Profit and loss statement -- a summary listing a firm's total revenues and expenses within a specified period of time. Synonymous with income and expense statement.
profit center accounting -- a method of accounting that identifies various segments of a business that are responsible for both revenues and expenses, as a way of measuring each segment's contribution to the profit of the company as a whole.
Pro forma statement -- from Latin meaning "according to form." A pro forma statement is a financial statement projecting anticipated income, expenses and cash flow for some specified future period.
Program trading -- computer-triggered, simultaneous buying and selling of securities in different exchanges to take advantage of price differences in two or more markets.
Progress payment -- see draw.
Promissory note -- a written promise to pay a stipulated sum of money to a specified party under conditions mutually agreed upon. Also called a note, promise, or bond.
Property -- something that is owned or possessed. Property may be real (land), personal, tangible (touchable), or intangible (such as the interest in a play or other creative work).
Property assessment -- the determination of the value of real property upon which taxes will be imposed.
Pro rata -- Latin, meaning "according to the rate." Pro rata refers to dividing something (costs, income, profits, assessments, proceeds from a liquidation, etc.) among participants according to a rate in which each participant's share is in proportion to the part of the whole owned or claimed by the participant.
Prorate -- to allocate between two or more parties, the proportionate share of each. For example, the payment of property taxes or insurance premiums may be prorated between buyer and seller.
Prospectus -- a written offer to sell property or a security, providing a detailed description of what is being sold, including its characteristics and quality.
Proxy -- (l) the authority or power to act for another. (2) a document giving such authority. (3) The person authorized to act for another.
Public sector -- that portion of the economy composed of all levels of government, and excluding businesses and households. See private sector.
PUD -- see planned unit development.
Punch list -- a record of incomplete or unsatisfactory construction items covered by a contract, usually prepared by an architect or engineer, before certifying project completion.

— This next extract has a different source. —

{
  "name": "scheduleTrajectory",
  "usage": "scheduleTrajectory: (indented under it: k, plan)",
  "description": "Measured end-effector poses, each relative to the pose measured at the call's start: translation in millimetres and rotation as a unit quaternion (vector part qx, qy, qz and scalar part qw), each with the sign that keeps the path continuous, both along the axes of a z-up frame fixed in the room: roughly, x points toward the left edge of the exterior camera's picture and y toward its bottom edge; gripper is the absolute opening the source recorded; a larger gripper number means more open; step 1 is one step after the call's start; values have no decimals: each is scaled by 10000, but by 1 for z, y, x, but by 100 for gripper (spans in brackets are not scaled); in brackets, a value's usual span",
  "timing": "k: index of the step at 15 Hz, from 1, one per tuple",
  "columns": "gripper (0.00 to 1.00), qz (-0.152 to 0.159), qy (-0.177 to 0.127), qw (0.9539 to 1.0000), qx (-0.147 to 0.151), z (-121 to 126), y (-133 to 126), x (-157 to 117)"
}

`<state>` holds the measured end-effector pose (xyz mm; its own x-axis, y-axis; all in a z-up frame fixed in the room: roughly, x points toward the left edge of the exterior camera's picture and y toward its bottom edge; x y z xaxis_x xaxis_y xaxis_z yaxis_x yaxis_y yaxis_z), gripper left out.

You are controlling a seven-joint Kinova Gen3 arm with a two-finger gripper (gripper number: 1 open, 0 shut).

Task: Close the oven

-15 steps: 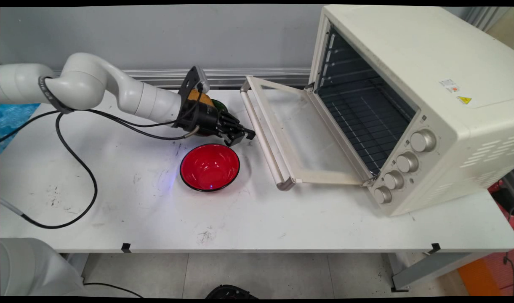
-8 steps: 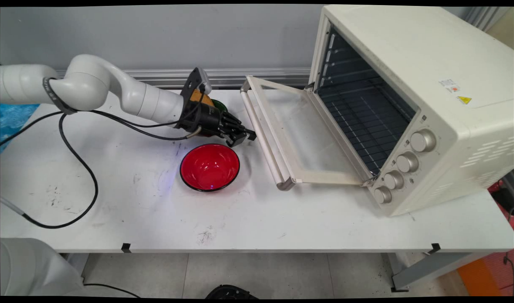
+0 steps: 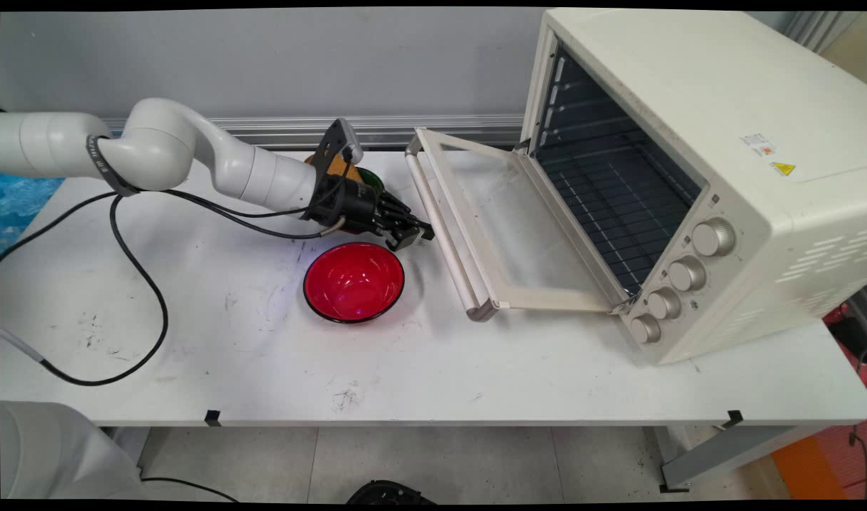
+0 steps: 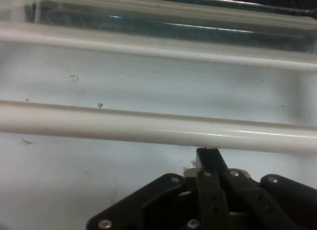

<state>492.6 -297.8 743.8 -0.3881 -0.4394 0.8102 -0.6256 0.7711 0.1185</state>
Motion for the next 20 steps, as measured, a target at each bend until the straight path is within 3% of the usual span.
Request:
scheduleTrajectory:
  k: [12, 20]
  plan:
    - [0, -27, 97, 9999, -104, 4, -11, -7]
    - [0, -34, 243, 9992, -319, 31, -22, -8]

Purchase accounting -- a method of accounting when one enterprise is acquired by another. The surviving enterprise records as its cost the market value of the acquired assets less liabilities assumed. The difference between that market value and the total price paid is recorded as an asset called goodwill. See goodwill.
Purchase agreement -- a signed document stating the purchaser's agreement to buy and the seller's agreement to sell a specified property under stated terms and conditions.

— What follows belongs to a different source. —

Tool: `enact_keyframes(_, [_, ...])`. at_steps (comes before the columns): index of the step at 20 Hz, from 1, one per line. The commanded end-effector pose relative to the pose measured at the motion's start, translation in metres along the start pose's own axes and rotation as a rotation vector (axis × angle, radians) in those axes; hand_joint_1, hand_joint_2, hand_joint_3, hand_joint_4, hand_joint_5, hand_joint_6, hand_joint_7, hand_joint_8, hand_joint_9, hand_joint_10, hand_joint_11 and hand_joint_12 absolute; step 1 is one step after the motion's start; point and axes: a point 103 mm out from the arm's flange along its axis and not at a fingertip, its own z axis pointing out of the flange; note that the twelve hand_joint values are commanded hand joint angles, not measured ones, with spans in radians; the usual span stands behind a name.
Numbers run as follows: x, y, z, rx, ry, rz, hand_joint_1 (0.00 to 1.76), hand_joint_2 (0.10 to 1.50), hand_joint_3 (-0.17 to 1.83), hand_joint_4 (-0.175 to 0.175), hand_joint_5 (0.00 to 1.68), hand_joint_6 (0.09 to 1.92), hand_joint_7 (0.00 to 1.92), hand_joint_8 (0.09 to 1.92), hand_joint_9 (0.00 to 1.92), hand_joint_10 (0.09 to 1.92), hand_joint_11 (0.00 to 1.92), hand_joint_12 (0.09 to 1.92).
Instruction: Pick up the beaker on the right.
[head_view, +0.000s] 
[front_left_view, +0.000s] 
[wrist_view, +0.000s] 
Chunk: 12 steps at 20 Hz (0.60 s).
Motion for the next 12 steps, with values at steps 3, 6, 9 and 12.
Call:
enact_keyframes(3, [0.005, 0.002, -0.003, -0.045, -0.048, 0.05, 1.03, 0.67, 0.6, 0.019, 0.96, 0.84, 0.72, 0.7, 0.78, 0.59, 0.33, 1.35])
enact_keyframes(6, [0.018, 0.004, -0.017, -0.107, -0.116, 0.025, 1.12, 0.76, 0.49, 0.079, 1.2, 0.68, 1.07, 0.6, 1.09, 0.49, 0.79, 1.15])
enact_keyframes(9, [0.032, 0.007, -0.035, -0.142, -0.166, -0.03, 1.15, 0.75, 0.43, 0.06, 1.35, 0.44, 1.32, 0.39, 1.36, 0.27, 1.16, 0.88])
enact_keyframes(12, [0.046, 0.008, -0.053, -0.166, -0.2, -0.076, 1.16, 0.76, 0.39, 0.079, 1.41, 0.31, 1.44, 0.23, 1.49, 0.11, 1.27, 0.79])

Purchased credit card relationships (PCCR) -- the premium paid to acquire established credit card accounts from a financial institution. Buyers pay a premium over the dollar value of the credit card accounts themselves in order to acquire the customer loyalty in an established line of business. The premium is listed on the books as an intangible asset.
Purchased mortgage servicing rights (PMSR) -- the right, acquired from another, to service a mortgage and collect a fee. The value of that right is listed on the books as an intangible asset. See mortgage servicing.
Purchase-money mortgage -- a mortgage given to the seller, with the mortgage constituting all or part of the compensation received for the sale of property. Such a mortgage is used when the seller is also the lender. Most purchase-money mortgages are one or two years in length or, in some cases, up to five years.
Purchase option -- a clause in a lease granting the lessee an option to purchase the leased property on or before the lease termination date, usually at a specified price.
Purchasing power -- the value of money measured by the amount of goods and services it can buy.
Put -- a contract giving the holder the right to sell a specific security at a specified price during a designated period. A put is purchased by someone who thinks the price of the underlying security will go down and who wants to lock in a higher selling price. Opposite of call.